Below are some example commands
rclone ls <raw_log_name_in_rclone>:<BUCKET_ID>
rclone ls --max-depth 1 <raw_log_name_in_rclone>:<BUCKET_ID>/<SUBDIRECTORY>
rclone lsl <raw_log_name_in_rclone>:<BUCKET_ID>/<SUBDIRECTORY>
rclone lsd <raw_log_name_in_rclone>:<BUCKET_ID>
rclone lsf -R <raw_log_name_in_rclone>:<BUCKET_ID>
rclone lsjson <raw_log_name_in_rclone>:<BUCKET_ID>/<SUBDIRECTORY>
To list your raw log files in Cyberduck, you will need to open a connection using the instructions for Cyberduck in "How do I access my raw logs?" and double click on the raw log bucket you wish to view.
Using gsutil, rclone, and cyberduck, you can download your log files to your local machine or storage server. For each of these tools, we will provide recommend commands and examples to synchronize your raw logs so you do not download duplicate log files.

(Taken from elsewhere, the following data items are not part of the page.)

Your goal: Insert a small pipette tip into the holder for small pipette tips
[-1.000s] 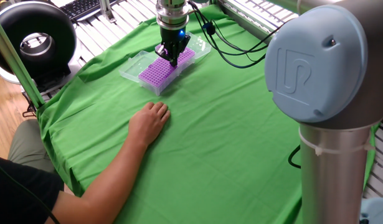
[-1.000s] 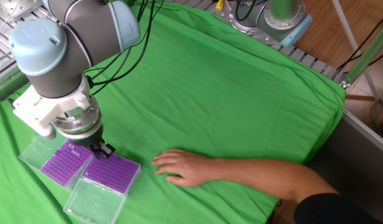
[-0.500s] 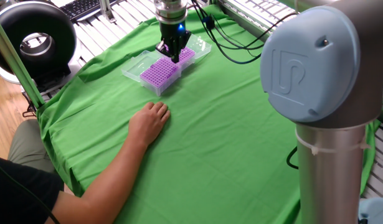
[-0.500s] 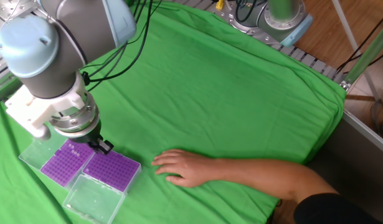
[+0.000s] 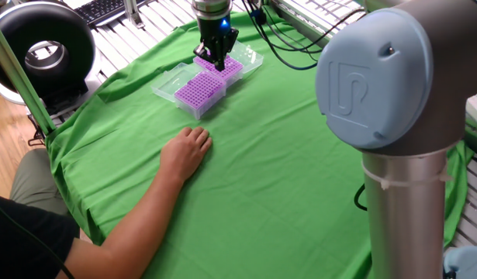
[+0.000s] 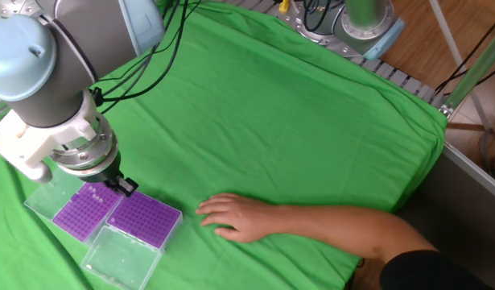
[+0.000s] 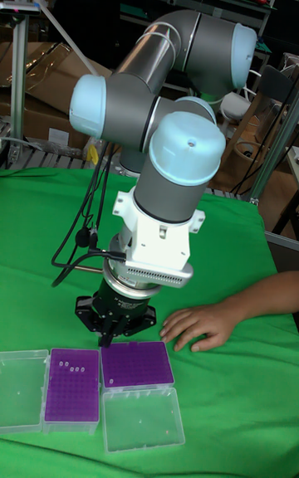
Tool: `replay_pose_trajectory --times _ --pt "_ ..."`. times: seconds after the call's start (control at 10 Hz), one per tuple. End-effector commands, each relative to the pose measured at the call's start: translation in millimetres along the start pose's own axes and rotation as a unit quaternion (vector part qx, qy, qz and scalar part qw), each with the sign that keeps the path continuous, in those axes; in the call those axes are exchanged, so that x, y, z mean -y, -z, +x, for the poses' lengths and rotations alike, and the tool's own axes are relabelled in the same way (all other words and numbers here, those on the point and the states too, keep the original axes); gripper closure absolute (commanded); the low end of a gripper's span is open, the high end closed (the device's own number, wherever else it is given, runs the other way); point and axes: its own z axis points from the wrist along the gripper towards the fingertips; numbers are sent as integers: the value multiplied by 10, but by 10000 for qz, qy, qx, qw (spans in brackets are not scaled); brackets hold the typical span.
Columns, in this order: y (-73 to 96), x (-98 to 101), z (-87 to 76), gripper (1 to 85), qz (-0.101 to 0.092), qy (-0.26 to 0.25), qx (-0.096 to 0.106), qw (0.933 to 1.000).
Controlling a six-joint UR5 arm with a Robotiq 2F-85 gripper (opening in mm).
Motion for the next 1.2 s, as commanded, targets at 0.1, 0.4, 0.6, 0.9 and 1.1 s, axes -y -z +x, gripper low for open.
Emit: replay_pose_trajectory --times 0.1,0.4,0.6,0.9,1.1 --pt "-32 125 -193 847 109 197 230 9995" --pt "-65 126 -268 847 103 199 331 9992" --pt "-77 116 -312 847 86 207 401 9989" --pt "-98 96 -357 847 68 169 473 9987" --pt "-111 105 -368 847 65 192 511 9985"
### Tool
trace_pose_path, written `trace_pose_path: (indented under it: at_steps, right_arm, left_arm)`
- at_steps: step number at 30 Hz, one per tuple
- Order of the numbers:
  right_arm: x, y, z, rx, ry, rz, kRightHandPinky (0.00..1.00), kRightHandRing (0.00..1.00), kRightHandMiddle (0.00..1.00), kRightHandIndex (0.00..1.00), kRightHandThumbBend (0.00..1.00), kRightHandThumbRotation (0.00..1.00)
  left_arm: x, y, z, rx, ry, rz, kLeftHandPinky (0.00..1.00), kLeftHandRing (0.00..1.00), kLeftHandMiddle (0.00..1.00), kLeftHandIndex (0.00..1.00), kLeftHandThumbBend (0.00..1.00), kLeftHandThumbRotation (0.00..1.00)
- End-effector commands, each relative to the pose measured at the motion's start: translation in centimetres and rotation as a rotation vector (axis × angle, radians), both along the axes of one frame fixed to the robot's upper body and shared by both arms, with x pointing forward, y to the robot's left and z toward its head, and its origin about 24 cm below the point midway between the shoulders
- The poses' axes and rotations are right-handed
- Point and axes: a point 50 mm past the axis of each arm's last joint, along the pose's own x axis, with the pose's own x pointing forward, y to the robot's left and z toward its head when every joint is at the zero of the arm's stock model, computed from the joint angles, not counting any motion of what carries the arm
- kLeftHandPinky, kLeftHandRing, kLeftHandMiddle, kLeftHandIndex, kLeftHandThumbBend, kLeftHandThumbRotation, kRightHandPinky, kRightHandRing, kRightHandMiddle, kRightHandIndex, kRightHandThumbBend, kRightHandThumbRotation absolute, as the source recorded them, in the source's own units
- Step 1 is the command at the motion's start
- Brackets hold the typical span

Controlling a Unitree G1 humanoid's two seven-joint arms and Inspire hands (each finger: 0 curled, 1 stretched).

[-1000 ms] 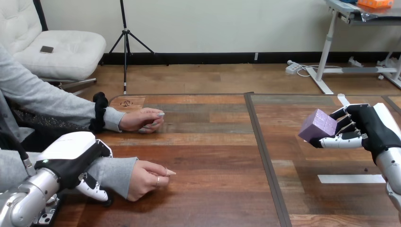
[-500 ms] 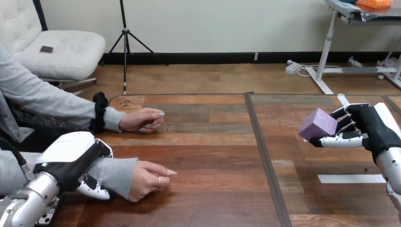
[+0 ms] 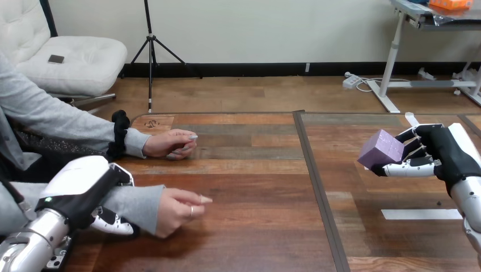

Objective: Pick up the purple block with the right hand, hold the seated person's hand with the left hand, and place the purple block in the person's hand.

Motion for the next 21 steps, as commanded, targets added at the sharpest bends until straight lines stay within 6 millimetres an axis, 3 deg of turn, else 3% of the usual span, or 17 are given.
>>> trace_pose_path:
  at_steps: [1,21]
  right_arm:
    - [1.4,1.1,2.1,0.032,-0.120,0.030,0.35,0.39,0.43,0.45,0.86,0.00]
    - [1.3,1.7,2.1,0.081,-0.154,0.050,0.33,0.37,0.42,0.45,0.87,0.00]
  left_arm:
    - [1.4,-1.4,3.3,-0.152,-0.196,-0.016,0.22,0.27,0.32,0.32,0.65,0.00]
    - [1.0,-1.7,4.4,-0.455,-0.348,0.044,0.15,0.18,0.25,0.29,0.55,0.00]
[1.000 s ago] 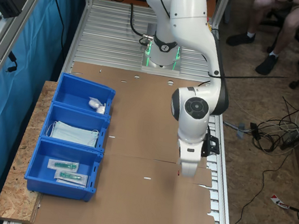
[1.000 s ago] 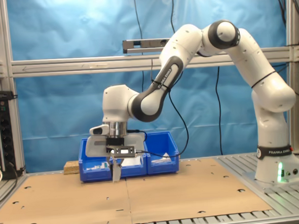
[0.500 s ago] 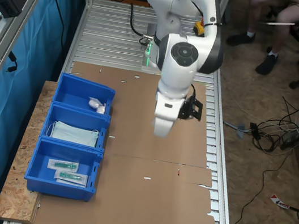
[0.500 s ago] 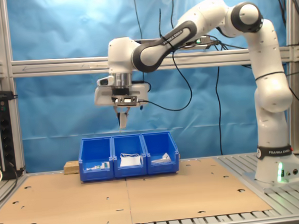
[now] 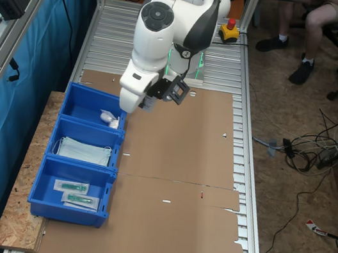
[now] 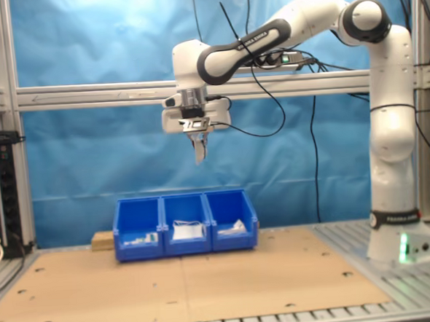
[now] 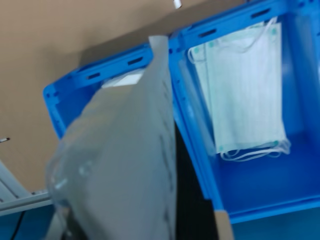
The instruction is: Pick and place sorting task of medical equipment.
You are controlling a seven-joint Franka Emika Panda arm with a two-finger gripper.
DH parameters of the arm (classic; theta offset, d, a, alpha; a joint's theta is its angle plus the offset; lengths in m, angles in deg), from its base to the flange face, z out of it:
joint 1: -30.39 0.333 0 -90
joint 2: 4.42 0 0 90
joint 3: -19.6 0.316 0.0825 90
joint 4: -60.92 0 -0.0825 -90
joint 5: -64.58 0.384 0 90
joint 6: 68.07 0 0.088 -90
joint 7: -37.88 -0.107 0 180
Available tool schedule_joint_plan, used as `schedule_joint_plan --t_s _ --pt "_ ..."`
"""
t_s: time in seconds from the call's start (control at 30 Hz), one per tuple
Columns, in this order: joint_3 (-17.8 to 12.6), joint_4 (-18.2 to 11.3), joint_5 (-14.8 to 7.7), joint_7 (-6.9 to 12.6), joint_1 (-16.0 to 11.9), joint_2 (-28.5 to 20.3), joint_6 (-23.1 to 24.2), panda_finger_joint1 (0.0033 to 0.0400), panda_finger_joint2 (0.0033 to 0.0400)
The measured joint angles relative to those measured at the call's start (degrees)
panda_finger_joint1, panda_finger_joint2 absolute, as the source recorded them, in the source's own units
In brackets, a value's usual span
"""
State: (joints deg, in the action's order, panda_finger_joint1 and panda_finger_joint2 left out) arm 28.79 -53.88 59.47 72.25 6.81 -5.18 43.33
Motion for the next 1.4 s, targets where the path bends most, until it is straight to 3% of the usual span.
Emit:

To download logs with gsutil, we recommend using the rsync command. Using the rsync command will allow you to download your log files while skipping the files that already exist in the directory you sync to on your local machine. You can find more information about the rsync command here. The <BUCKET_ID> is the Bucket Name seen in StrikeTracker within the Bucket Details.
Here is an example command you can use to download your logs.
gsutil rsync -r \
gs://<BUCKET_ID>/<site_hash>/<cds_or_cdi>/YYYY/MM/DD/ \
/local/machine/path
If you have many log files you wish to download, you can use the -m flag for a parallel sync.
gsutil -m rsync -r \
gs://<BUCKET_ID>/<site_hash>/<cds_or_cdi>/YYYY/MM/DD/ \
/local/machine/path
There are several commands you can use to download your raw logs using rclone, but we recommend using the copy command. This command will download the raw logs that do not exist in your local directory, so there are no duplicates. You can find more details about the copy command here. Below is an example of the copy command.
rclone copy \
<raw_log_name_in_rclone>:/<site_hash>/<cds_or_cdi>/YYYY/MM/DD/ \
/path/to/destination/ -P
As Cyberduck is a GUI client, downloading files is straightforward. You will want to double click on your sites raw access log bucket, double click the site hash, then select either "cds" or "cdi", if applicable. The "cds" folder will contain the access logs from CDN to the client, and the "cdi" folder will contain the access logs from your origin to CDN.
If you want to download many log files, we recommend using the "Synchronize" option. This can be found by right-clicking on anything in the bucket, selecting "Synchronize...", then choosing the folders or files you wish to download. Make sure to select "Download" from the dropdown menu when selecting the folders and files to download.
This method will synchronize all files from the folders/files you select to the location you have selected locally. If any of the files already exist locally, they will not be downloaded.